REPUBLIKA.CO.ID, Qais bin Saad adalah seorang pemuda lihai, banyak tipu muslihat, mahir, licin dan cerdik. Ia pernah berujar, "Kalau bukan karena Islam, aku sanggup membikin tipu muslihat yang tidak dapat ditandingi oleh orang Arab manapun!"
Pada Perang Shiffin, peperangan antara Ali dan Muawiyah, ia berdiri di pihak Ali. Maka duduklah ia merencanakan suatu tipu muslihat yang akan membinasakan Muawiyah dan para pengikutnya di suatu hari nanti.
Namun, ketika ia menyadari bahwa muslihat itu sangat jahat dan berbahaya, ia pun teringat akan firman Allah, "Dan tipu daya jahat itu akan kembali menimpa orangnya sendiri." (QS. Fathir: 43).
Maka ia pun segera membatalkan rencana tersebut sambil memohon ampun kepada Allah, seolah-olah mulutnya berkata, "Demi Allah, seandainya Muawiyah dapat mengalahkan kita nanti, maka kemenangannya itu bukanlah karena kepintarannya, tetapi hanyalah karena kesalehan dan ketakwaan kita."
Sesungguhnya pemuda Anshar dari Suku Khazraj ini adalah dari golongan pemimpin besar, yang mewariskan sifat-sifat mulia. Ia putra Saad bin Ubadah, seorang pemimpin Khazraj.
Tak ada perangai lain pada dirinya yang lebih menonjol dari kecerdikannya kecuali kedermawanannya. Dermawan dan pemurah bukanlah merupakan perangai baru bagi Qais. Sebab, ia adalah keturunan orang-orang yang dikenal dermawan dan pemurah.
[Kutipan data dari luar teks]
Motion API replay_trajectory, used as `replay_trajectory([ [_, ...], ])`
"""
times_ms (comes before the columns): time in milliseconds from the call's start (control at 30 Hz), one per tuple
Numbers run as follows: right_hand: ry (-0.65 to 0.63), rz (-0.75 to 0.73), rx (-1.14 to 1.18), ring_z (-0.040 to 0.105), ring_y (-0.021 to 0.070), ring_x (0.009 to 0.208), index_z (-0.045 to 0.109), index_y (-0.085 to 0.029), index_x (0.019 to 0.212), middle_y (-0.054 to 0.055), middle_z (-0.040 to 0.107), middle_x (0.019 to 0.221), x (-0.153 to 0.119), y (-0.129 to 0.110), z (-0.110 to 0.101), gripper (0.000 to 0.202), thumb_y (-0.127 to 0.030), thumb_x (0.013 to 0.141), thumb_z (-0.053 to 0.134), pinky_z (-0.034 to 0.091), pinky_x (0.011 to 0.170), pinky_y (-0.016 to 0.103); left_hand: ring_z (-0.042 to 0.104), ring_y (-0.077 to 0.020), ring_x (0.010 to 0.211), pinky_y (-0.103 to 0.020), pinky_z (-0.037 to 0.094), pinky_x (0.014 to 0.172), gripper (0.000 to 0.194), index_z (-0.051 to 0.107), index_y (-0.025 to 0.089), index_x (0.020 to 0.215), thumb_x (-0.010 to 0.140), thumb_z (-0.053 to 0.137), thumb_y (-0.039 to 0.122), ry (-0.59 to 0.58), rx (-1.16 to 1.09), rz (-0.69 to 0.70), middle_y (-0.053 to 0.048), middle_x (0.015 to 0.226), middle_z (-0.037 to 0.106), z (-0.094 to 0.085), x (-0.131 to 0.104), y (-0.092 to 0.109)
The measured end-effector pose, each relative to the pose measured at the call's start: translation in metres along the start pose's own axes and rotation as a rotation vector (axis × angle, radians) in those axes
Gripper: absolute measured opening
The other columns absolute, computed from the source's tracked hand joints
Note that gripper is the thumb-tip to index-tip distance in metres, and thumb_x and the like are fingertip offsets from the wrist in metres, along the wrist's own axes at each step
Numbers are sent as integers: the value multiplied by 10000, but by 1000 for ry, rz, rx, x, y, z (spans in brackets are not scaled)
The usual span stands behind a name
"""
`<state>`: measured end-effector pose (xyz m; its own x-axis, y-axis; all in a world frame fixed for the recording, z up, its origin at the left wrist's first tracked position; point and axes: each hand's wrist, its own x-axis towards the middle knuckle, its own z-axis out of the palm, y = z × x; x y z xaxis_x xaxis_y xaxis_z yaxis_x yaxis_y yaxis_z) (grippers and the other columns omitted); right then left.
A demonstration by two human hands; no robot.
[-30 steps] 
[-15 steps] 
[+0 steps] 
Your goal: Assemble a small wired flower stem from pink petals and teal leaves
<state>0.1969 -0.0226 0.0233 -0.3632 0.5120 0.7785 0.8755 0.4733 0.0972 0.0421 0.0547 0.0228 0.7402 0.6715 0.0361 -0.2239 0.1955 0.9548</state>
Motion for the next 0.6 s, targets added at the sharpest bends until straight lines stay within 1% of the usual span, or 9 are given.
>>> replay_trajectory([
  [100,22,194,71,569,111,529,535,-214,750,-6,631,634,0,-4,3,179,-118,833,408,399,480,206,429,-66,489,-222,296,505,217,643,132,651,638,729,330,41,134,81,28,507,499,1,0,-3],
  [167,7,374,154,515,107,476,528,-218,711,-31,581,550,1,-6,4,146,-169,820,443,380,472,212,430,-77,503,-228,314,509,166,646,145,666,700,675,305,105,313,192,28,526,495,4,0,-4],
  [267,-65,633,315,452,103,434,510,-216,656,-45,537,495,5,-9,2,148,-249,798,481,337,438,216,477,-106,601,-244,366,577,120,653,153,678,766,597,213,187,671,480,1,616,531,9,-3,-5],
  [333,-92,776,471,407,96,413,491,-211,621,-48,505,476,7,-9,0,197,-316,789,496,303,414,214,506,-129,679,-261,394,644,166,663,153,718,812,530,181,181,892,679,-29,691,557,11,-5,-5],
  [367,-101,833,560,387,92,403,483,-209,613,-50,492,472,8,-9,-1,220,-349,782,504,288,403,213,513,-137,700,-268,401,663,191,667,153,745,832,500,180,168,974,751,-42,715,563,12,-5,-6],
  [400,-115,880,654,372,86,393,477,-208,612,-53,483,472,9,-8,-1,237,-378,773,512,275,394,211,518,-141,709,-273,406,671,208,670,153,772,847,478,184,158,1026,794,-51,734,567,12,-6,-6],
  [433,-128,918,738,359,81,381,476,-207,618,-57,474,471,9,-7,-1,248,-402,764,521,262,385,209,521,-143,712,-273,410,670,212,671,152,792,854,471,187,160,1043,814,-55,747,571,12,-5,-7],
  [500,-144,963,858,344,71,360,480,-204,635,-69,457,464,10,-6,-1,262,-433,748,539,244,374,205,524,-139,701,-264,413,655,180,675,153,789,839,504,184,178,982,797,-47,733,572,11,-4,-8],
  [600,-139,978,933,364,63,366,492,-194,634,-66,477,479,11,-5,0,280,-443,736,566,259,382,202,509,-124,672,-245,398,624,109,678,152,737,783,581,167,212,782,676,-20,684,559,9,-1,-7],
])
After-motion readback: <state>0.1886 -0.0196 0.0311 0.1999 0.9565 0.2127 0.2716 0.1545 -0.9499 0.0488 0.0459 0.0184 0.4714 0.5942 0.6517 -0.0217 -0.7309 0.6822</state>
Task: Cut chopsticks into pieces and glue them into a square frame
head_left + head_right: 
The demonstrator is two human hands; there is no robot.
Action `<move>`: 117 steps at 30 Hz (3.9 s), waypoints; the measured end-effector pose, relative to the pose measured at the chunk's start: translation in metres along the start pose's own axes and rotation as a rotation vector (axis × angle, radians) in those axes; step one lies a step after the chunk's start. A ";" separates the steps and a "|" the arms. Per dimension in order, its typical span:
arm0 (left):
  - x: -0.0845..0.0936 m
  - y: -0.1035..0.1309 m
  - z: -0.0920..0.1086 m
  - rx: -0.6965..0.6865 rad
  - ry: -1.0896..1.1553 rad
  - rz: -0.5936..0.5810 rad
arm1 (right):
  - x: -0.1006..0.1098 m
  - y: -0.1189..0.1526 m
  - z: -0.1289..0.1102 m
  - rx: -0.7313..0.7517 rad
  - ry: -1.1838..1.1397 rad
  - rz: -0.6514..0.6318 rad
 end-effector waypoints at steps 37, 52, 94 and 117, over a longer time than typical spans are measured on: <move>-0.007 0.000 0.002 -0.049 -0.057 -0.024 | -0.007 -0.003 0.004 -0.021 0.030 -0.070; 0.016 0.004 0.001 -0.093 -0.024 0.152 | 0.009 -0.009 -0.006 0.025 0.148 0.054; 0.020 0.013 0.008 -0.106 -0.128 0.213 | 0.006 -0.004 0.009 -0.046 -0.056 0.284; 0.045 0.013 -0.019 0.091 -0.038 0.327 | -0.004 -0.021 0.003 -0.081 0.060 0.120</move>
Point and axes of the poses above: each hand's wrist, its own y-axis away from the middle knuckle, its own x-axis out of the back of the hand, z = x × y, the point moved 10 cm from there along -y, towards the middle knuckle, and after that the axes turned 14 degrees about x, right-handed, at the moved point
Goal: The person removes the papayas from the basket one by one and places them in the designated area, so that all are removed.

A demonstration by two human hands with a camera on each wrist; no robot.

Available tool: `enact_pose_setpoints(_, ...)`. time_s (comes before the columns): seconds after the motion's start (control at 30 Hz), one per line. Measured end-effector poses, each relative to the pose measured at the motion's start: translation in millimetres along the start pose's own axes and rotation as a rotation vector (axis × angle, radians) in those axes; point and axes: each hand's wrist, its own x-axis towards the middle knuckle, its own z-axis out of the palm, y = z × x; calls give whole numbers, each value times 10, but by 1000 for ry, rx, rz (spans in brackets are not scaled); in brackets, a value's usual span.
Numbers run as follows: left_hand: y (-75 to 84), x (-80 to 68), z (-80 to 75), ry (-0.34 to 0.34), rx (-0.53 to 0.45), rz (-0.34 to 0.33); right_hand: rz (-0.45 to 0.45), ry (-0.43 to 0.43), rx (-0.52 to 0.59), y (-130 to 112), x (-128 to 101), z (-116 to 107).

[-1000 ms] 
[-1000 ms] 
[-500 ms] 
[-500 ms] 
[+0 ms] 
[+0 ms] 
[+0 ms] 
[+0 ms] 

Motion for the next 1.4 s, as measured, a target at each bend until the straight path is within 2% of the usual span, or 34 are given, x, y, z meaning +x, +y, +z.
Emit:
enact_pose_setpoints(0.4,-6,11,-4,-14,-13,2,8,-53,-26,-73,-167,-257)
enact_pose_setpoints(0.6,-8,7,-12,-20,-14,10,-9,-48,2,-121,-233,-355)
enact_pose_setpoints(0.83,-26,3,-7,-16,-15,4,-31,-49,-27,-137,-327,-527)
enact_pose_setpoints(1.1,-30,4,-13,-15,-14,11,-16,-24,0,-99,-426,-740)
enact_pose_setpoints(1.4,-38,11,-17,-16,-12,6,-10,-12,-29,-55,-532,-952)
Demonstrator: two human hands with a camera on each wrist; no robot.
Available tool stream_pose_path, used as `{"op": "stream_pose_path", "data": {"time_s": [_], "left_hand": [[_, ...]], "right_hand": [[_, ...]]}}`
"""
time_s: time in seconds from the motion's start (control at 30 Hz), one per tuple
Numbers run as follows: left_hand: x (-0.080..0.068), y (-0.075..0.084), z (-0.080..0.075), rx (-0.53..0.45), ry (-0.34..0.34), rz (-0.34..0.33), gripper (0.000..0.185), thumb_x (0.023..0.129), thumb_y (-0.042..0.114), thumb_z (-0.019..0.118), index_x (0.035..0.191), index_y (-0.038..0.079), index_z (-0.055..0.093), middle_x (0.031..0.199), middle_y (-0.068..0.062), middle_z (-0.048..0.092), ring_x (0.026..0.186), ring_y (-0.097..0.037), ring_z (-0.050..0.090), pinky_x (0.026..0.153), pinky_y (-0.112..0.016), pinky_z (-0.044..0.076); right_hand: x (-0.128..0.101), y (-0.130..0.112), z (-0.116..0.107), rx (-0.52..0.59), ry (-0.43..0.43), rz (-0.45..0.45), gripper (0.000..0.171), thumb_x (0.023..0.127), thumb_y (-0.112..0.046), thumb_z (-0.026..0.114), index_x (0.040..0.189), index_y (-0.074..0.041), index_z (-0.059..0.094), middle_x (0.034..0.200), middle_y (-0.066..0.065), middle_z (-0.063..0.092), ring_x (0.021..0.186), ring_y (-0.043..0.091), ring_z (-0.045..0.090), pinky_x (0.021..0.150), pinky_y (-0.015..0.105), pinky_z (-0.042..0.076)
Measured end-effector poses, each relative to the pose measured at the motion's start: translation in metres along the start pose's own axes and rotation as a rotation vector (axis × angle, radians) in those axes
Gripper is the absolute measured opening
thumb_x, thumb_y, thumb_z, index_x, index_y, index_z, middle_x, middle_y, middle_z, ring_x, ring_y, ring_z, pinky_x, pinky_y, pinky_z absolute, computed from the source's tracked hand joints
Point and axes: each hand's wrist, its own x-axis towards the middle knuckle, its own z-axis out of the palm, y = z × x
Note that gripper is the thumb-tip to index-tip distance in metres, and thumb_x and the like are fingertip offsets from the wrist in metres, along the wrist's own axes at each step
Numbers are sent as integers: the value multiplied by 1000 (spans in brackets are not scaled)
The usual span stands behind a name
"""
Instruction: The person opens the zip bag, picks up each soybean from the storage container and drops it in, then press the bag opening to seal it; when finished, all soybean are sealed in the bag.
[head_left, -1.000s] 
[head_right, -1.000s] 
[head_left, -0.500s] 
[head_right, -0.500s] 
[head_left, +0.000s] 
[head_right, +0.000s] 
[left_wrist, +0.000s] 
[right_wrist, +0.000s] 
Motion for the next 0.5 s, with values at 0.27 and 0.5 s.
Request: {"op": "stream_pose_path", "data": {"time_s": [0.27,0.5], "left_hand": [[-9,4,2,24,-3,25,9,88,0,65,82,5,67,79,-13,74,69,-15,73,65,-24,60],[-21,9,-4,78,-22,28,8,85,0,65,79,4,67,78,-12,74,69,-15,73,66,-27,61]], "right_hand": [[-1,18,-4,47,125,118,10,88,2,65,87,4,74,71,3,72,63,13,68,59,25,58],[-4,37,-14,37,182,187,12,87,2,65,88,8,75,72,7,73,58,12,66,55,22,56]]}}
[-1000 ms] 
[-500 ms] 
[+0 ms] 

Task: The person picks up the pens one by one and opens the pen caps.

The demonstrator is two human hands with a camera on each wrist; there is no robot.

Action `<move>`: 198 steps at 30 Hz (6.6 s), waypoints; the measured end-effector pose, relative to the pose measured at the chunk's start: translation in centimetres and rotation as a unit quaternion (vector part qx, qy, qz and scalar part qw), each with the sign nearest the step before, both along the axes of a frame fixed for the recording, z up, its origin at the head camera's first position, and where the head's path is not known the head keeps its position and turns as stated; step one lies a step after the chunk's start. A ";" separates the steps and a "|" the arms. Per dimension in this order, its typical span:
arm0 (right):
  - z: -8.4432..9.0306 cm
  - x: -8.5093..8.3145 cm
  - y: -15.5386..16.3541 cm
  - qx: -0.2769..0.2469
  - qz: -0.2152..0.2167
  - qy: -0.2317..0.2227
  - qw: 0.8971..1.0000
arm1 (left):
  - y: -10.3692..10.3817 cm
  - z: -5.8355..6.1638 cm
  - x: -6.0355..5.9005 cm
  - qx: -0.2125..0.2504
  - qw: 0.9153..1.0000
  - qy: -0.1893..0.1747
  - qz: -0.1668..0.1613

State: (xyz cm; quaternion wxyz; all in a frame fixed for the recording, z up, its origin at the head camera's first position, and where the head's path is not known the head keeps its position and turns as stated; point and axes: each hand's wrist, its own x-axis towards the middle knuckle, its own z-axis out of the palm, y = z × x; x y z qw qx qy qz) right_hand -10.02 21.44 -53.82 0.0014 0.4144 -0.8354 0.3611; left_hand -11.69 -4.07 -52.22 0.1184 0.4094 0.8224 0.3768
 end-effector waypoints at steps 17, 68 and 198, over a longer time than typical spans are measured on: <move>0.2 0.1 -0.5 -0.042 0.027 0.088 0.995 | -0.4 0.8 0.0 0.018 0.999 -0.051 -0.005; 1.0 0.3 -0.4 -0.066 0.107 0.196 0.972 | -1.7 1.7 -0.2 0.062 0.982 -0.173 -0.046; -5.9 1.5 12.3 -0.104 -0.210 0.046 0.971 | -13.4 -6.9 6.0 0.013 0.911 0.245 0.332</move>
Suatu hari, Umar bin Al-Khathab dan Abu Bakar Ash-Shiddiq bercakap-cakap seputar kedermawanan Qais. "Kalau kita biarkan terus pemuda ini dengan kedermawanannya, niscaya akan habis licin harta orang tuanya," kata Umar.
Pembicaraan tentang Qais itu sampai kepada sang ayah, Saad bin Ubadah. "Siapa yang dapat membela diriku terhadap Abu Bakar dan Umar? Diajarnya anakku kikir dengan memperalat namaku," kata Saad.
Selain itu, Qais bin Saad juga terkenal dengan keberanian di medan juang. Ia turut membela Rasulullah SAW—dengan gagah berani— dalam setiap pertempuran, ketika beliau masih hidup. Dan kemasyhuran itu bersambung pada pertempuran-pertempuran yang dijalaninya setelah Rasulullah wafat.